Bloom by Kenneth Oppel
It happens quickly. One spring day, everything in Anaya’s hometown of Salt Spring Island, British Columbia, is fine. The next, jagged, coarse black grasses start growing everywhere, choking out the all the local vegetation and emitting a poisonous pollen that makes people sneeze and cough. Anaya’s father, a botanist with the Ministry of Agriculture, suspects the terrible plants may be biologically engineered weapons. But if so, who unleashed them? Because it’s not just Salt Spring Island that’s infected, it’s the entire globe. All across the world the black grass is growing and morphing, turning into killer lilies that shoot bullet-like seeds, and buried flesh-eating pods that lurk beneath the soil, ready to open and swallow down unsuspecting souls in a single gulp. Anaya’s dad believes he knows a way to destroy the killer grass. But he has to travel to a remote island in order to create the antidote. Meanwhile, Anaya and her friends Petra and Seth have discovered that the bizarre plants don’t seem to make them sick the way they make everyone else. In fact, they seem impervious to the grasses’ deadly pollen and acid sap. And suddenly the Canadian military is very interested in their surprise immunity. What does it all mean? Where did the killer grass come from? Why are three random Canadian teenagers immune to this global terror? And can Anaya’s dad find the cure before being eaten alive? While some of these questions are answered, many more are raised in this jaw-dropping, bio-horror series opener by master of suspense Kenneth Oppel. For those of you who prefer to immerse yourself in books that reflect our current situation instead of escape it, this page-turning, fast-paced pandemic thriller is for you. I flew through it, gasped at the cliff-hanging ending, and then rejoiced when I saw that I only had to wait until this fall to see what happens next. Run, don’t walk to your nearest e-reader or local library website to give this Bloom a sniff (just don’t get too close!)
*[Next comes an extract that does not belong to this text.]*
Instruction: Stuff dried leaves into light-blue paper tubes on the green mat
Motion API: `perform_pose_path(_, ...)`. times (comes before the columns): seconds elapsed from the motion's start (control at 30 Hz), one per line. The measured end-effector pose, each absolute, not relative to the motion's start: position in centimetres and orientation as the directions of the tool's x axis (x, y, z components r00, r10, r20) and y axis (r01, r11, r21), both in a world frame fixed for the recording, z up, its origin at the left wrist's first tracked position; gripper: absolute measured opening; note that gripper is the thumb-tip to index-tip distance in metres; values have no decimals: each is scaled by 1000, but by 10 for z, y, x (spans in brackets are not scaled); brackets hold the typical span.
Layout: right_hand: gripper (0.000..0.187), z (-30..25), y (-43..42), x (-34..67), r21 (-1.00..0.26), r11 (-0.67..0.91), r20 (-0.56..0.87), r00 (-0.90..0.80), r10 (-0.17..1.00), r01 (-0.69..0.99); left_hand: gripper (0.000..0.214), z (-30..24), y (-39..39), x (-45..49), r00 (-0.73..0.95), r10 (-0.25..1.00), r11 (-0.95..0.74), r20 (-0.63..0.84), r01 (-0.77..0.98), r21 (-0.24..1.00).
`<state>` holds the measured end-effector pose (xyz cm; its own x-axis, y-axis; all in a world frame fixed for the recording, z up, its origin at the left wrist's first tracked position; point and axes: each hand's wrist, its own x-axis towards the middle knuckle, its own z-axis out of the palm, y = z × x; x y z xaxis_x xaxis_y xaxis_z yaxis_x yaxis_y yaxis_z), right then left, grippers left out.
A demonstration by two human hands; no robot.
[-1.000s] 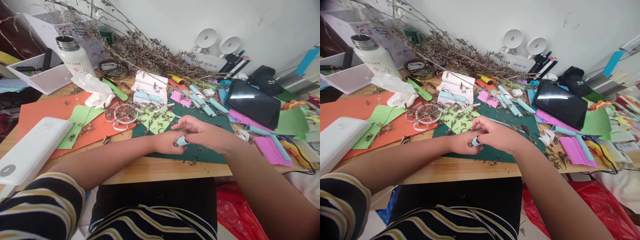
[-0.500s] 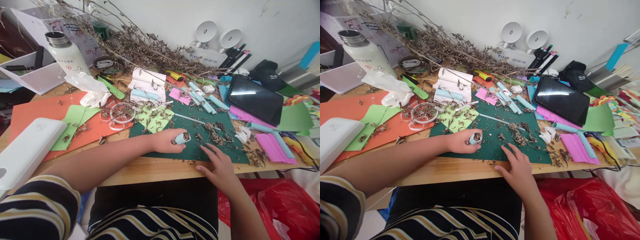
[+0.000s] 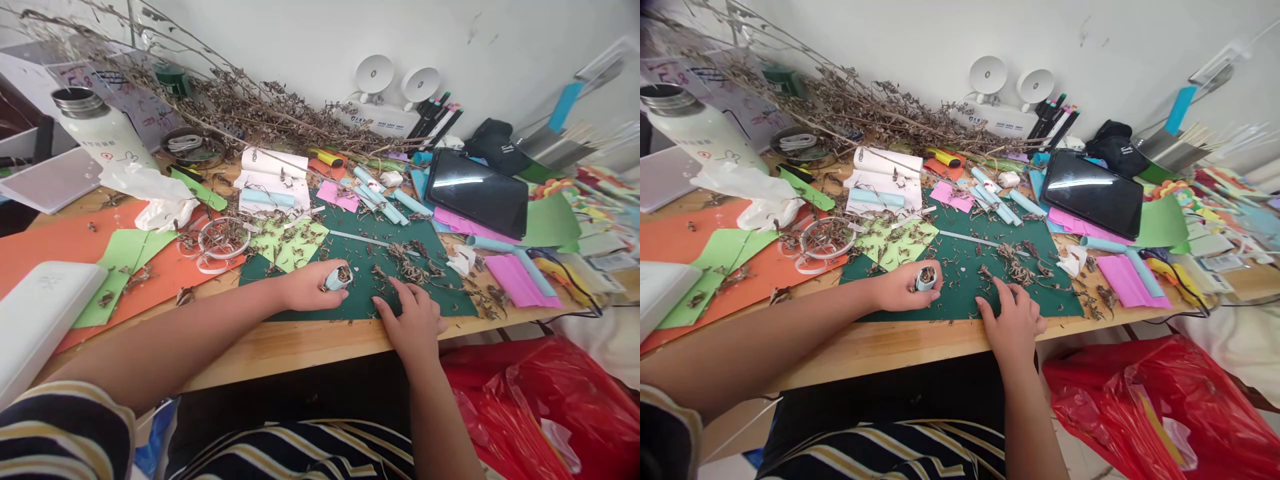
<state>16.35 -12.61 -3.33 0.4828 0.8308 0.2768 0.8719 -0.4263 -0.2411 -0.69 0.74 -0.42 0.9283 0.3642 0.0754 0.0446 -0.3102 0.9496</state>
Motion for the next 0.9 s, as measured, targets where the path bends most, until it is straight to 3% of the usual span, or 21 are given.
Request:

The Blossom and the Firefly by Sherri L. Smith
It is 1945, and Japan is struggling to sustain their military might in the face of advancing American troops. Taro, a young Japanese pilot, has just joined a unit of kamikaze, pilots who volunteer to fatally “body-crash” their planes into American warships. Hana, a school girl and seamstress, is a member of the Nadeshiko unit, young women who are assigned to wait on and tend to the kamikaze pilots at the local military base until the day they are assigned to take their last flights. Hana has sadly become used to seeing the doomed young men come and go, and tries not to become attached. But when Taro arrives at the barracks with his violin case, Hana finds herself smitten with the young musician and his music. Every day that bad weather keeps Taro’s plane grounded is another chance for their love to bloom. Each of them has sworn to do their duty for their families, their country and their people. Can true love flourish even in the face of certain death? This utterly compelling and richly detailed historical fiction is the inspired work of Sherri L. Smith, author of Flygirl, one of my all time favs. While her research wowed me as librarian, it’s Smith’s beautifully imagined forbidden love story that really made me swoon. By showcasing a culture where the deepest of feelings can be conveyed by a look, a song, or a weighted silence, Smith has inadvertently crafted the perfect social distance romance for our quarantined times.